"Come, Mary Lee," said Nan, "Aunt Sarah will see to everything. There is really nothing for us to do, so let's go work in our gardens. It's a splendid day for weeding."

The girls' gardens were side by side. In Nan's grew currant bushes, a dwarf apple-tree, tiny tomatoes, yellow and red, sweet corn, and in one corner, pleasant smelling herbs, thyme, tansy, sage, lavender and bergamot. Flowering beans ran over her share of the fence, and a rollicking pumpkin vine sprawled its length along the line between this and Mary Lee's garden. All in Nan's garden appealed to the senses. She gloated over the delicate pink blooms which covered her small tree in the spring. She reveled in the shining red currants hanging in clusters among the green leaves. She delighted in the scarlet and yellow tomatoes, in the delicate bloom of the lavender, the graceful green of the tansy, the perfume of the bergamot. These gardens were theirs provided they raised something useful, and Nan had kept within the limits, but her mother smiled to see how she had chosen.

Mary Lee, on the contrary, showed a practical utilitarianism. Potatoes, onions, large lusty tomatoes, solid cabbages, mighty turnips, radishes and lettuce were what she aspired to cultivate, and right well did the crops show.

"I think I'll have an asparagus bed next year," said Nan bending down to gather a leaf of bergamot. "It looks so pretty and feathery, and after it is once started it is no trouble at all."

"It will take up a lot of room," returned Mary Lee. "I do wish you'd pull up that old pumpkin vine; it's getting all in among my turnips."

"It's too late in the season for it to hurt them," returned Nan nonchalantly, "and I really can't keep it on my side, Mary Lee, unless I sit here all day and all night watching it, for it grows so fast I'm continually having to unwind it from something. I believe it is a fairy vine, an ogre—no, it's too jolly to be an ogre. It may be a playful giant that grabs at everybody just to be funny."

"I don't think it's a bit funny," replied Mary Lee, not possessing Nan's humor. "I just wish you'd come and get it away from my side."

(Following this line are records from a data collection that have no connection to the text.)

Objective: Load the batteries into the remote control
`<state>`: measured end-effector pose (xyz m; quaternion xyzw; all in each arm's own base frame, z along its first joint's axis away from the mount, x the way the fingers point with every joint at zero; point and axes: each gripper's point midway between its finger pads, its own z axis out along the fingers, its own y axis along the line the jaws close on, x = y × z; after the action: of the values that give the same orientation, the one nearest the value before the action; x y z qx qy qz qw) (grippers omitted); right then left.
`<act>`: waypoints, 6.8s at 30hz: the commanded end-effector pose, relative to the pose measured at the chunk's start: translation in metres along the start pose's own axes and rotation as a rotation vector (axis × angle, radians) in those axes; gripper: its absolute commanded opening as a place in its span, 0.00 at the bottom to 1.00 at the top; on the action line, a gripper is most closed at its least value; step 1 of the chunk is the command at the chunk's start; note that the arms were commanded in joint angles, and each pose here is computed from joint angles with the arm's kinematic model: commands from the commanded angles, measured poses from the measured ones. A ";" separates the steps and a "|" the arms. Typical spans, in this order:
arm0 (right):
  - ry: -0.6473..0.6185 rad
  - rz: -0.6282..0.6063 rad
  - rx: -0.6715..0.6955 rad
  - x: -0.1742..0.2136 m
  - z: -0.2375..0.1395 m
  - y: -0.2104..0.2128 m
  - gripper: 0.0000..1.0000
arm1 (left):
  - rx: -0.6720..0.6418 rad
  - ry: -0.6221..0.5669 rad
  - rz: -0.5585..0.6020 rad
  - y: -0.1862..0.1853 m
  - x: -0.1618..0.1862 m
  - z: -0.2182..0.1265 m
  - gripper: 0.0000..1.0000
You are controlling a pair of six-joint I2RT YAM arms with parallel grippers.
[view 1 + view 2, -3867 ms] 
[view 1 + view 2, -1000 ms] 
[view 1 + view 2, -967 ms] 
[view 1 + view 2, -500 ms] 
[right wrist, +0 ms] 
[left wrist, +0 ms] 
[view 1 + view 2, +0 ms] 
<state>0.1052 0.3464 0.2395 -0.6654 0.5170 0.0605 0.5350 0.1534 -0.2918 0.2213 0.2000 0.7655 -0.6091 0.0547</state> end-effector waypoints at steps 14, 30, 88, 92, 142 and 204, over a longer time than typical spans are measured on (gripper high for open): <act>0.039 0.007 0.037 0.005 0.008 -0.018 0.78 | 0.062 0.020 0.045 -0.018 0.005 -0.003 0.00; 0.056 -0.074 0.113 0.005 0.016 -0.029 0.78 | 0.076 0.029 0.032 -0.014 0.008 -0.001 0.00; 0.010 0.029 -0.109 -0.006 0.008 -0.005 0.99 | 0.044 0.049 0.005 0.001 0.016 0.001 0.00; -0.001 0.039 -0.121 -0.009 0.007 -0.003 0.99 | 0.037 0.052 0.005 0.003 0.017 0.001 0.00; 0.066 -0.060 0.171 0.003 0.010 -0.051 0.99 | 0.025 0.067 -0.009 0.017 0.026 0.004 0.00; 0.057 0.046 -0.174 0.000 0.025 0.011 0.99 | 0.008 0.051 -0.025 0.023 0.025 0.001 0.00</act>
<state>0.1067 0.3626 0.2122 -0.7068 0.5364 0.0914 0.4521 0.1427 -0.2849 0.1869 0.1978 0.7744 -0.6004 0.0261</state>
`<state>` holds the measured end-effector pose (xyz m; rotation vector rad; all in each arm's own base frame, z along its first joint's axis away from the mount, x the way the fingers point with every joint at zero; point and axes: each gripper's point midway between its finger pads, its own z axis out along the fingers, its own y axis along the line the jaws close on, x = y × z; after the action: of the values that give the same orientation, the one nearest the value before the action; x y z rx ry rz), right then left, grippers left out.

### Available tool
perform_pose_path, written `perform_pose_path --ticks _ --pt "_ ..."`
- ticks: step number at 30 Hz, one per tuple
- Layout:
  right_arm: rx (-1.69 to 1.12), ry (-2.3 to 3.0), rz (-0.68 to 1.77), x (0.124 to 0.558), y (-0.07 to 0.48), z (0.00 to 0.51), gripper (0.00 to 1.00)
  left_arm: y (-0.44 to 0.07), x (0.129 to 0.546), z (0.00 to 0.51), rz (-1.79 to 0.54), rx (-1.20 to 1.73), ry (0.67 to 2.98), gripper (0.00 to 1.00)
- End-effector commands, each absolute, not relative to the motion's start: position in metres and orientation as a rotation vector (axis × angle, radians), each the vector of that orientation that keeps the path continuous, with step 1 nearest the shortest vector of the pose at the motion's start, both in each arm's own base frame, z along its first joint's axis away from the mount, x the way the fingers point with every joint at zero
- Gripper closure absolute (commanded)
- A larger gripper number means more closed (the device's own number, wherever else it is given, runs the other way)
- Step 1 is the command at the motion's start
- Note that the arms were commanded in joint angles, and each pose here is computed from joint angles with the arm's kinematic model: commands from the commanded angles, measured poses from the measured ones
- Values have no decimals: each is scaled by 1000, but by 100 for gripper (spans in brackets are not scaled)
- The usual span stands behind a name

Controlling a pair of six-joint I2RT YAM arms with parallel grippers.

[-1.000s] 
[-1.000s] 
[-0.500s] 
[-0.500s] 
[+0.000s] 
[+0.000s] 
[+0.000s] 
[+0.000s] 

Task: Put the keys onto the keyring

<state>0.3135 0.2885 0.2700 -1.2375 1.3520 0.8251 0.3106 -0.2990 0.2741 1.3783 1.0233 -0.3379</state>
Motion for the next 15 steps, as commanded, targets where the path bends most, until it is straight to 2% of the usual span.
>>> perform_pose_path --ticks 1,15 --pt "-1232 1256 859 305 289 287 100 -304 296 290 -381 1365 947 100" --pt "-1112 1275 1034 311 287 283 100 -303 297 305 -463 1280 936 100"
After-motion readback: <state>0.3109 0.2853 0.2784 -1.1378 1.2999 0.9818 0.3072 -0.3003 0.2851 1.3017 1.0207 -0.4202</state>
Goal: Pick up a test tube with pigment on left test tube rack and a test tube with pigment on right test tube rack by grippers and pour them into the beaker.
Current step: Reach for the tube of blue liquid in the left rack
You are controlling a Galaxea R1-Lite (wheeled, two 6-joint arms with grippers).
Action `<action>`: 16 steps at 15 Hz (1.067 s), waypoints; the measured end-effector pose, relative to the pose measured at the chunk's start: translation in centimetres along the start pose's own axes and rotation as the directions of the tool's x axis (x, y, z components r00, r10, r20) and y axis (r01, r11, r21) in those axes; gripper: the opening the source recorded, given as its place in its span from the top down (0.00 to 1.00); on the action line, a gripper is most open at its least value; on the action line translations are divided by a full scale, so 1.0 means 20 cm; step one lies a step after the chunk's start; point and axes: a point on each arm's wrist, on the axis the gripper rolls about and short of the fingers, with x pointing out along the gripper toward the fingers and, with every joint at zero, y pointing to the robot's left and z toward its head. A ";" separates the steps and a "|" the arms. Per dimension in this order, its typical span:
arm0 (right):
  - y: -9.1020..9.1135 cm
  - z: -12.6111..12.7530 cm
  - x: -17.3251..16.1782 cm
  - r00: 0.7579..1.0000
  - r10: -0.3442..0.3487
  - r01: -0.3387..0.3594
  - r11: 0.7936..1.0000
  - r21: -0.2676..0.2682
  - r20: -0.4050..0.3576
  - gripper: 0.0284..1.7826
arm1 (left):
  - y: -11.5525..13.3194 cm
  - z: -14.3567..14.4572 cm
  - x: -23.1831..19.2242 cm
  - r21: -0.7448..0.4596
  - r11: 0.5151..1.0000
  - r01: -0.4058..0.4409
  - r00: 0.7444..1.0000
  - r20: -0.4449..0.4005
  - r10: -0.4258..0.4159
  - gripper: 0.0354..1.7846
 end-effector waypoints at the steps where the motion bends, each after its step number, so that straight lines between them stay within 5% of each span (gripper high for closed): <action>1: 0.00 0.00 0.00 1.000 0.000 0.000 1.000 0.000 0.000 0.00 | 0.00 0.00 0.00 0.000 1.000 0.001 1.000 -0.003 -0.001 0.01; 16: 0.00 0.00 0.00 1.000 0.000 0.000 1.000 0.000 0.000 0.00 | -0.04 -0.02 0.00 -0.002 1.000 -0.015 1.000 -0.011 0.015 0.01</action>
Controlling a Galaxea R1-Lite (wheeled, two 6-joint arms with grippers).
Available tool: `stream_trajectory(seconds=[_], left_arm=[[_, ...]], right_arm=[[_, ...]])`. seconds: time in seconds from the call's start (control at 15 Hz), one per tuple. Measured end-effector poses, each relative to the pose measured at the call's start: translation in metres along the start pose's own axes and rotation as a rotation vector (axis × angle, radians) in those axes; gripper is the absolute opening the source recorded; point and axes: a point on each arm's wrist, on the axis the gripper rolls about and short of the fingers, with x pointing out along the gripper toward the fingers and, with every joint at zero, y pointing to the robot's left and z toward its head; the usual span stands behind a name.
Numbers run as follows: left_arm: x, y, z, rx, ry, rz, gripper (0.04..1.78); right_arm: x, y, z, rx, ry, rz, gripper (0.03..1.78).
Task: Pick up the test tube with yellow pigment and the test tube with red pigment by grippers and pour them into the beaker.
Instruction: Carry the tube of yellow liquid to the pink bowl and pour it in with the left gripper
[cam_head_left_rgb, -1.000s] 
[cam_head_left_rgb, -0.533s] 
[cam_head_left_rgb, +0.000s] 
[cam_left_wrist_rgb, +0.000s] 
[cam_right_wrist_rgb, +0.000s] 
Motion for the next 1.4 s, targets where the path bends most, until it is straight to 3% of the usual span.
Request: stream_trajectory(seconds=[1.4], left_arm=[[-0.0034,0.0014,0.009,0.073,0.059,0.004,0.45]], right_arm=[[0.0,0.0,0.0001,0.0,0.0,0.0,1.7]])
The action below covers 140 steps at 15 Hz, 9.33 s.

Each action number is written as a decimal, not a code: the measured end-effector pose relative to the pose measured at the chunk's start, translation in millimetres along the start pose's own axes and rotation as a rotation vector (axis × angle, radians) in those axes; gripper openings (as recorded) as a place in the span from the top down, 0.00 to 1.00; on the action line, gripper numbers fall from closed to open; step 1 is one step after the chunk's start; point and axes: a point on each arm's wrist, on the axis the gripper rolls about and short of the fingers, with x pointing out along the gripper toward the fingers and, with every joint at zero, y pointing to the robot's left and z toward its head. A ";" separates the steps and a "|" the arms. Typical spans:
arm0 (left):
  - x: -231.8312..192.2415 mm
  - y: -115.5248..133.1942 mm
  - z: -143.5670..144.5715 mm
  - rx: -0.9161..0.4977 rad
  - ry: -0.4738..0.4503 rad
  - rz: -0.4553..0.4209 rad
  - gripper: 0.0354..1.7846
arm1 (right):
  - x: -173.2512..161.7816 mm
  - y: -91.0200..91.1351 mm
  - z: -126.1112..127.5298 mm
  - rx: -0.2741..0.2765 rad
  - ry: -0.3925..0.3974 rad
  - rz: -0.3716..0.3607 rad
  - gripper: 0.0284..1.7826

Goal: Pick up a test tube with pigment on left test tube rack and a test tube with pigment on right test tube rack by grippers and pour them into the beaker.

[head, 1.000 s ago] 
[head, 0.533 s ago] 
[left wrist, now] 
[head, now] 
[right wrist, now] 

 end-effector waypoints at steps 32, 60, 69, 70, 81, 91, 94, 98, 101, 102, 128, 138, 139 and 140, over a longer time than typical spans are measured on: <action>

Nan stepped across the twig fence which separated the two gardens. "Come here, old Giant Pumpkin-head," she said. "You must stop curling your fingers around everything you see. Stay on your own side." She dragged the obtrusive length of vine across to her own garden. "He does spread mighty near over the whole place," she continued. "I'm afraid I shall have to put a spell on him another year. Oh, I know where I'll have him next season."

"Where?" asked Mary Lee industriously pulling up weeds which yielded easily after the rain.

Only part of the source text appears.